"I'm not really trying to date anyone" Jake mentioned as we lay on his bed in the morning, after a night that seemed too good to be true. (Usually that wonderful illusion lasts a little longer, but in my case, it was less than 12 hours.) He said it as if it was an "Oh, by the way..." kind of statement. Or "Let me ruin that high you were on all last night and declare that these last few days is all in your head and more likely than not, nothing will come of it". Mr. Big (#2) had told me about his almost decade-long stint of being in very serious relationships. I should have known. What were the early signs he was looking to "just have fun and meet people"? Let's rewind....I guess it could have begun on that second night of seeing each other, a couple hours before the date, when he casually mentioned to me via text that he promised to meet up with some friends that he never gets a chance to see. I was angry and confused by this. If this was the classic Saturday second date, shouldn't I get him alone to myself for the night?! I didn't qualify for this kind of attention. I wasn't that important. When I receive this kind of message, at least in the past, I take it as a personal defect on my part. It must be me. It must be that I'm not special enough.
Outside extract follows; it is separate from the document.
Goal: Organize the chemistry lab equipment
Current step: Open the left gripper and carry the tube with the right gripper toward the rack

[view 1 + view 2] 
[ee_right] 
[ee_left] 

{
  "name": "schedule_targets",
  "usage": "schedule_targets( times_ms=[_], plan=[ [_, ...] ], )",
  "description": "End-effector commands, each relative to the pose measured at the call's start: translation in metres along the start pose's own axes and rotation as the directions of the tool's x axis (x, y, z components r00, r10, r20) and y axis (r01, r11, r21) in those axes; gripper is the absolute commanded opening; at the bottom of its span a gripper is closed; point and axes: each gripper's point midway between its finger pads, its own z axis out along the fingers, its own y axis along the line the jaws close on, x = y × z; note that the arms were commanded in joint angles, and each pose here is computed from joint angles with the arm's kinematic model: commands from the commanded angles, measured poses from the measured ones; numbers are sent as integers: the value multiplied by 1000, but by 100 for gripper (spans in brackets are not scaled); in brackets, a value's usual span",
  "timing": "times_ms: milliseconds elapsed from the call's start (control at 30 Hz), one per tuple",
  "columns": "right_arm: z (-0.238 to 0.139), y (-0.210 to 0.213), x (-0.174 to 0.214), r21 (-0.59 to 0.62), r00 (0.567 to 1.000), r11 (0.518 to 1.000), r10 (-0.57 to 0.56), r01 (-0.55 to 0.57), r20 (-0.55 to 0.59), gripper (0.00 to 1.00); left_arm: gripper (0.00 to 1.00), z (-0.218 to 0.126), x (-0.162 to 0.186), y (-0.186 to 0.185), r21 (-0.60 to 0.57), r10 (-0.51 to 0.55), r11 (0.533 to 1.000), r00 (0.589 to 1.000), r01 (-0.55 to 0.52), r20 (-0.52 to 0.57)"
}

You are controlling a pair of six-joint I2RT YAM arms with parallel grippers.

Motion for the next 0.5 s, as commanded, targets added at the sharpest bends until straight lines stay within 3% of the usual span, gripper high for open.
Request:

My anger was erased by me desperately wanting this to work and to prove to him that I was, in fact, worthy of that desired attention.
After he stated that he did not want to date (despite being on an online dating website) we talked for a long time. I recognized that after coming out of a serious relationship myself just a few months ago, maybe this was for the best. Maybe this not turning into my next relationship would in actuality be better for me. I rose above it as much as I could in that moment and said to myself (and to others that were willing to listen) that "We'll just be friends and have a great connection that could lead to something down the road". My mother even suggested it could be like a "When Harry Met Sally" kind of thing. I would soon realize that when you start out dating someone and viewed them in a romantic way, it's difficult to go back to a friendship, and then possibly forward again to dating.
In the days following this Saturday night, we talked off and on, and we would try to "hang out" just as friends. I thought we would stick to that, but the first time he came over after we were going to try to be platonic, that plan vanished faster than I had a chance to really think about the consequences. He came over with a bottle of wine (first ingredient in creating a recipe for disaster) and he paid for the food we ordered in at my apartment. Everything was fuzzy to me. None of my guy friends would have behaved in this way. I thought that maybe he was just being generous, as he's older and he knows I didn't have a full-time job at the time. And maybe he was, but I realized his intentions and desires very quickly. I went to get something from my bedroom and he followed me in. I asked the ridiculous questions "Can I help you?" and "What are you doing?” He didn't say anything. He just began kissing me and blocking the way to the door. I resisted as best and as long as I could, but soon gave in. It was like this drug that I know I shouldn't take, but I just couldn't resist the high of it.
We would continue our best to try to be friends and would fail at it for another month or so. I was confused when I wasn't with him, but completely content when I was. In that short span of time when it was happening, I wanted to believe it could become more, but I knew in the back of my mind, it wouldn't, as least at this moment. After he was out of town for a few weeks and we hadn't seen each other for a while, I went over to his apartment and the connection felt the same. He was making his usual charming comments such as "That dress looks amazing on you" as I sat on his couch talking. But I could tell it was different. It was if we were both on the ledge of a building, me ready to jump, and him dangling his feet off the edge. He never decided to take that jump. That was it. The window of time came and went for us, at least in this chapter. And he didn't want it. And when a man can't jump with you, it will never be.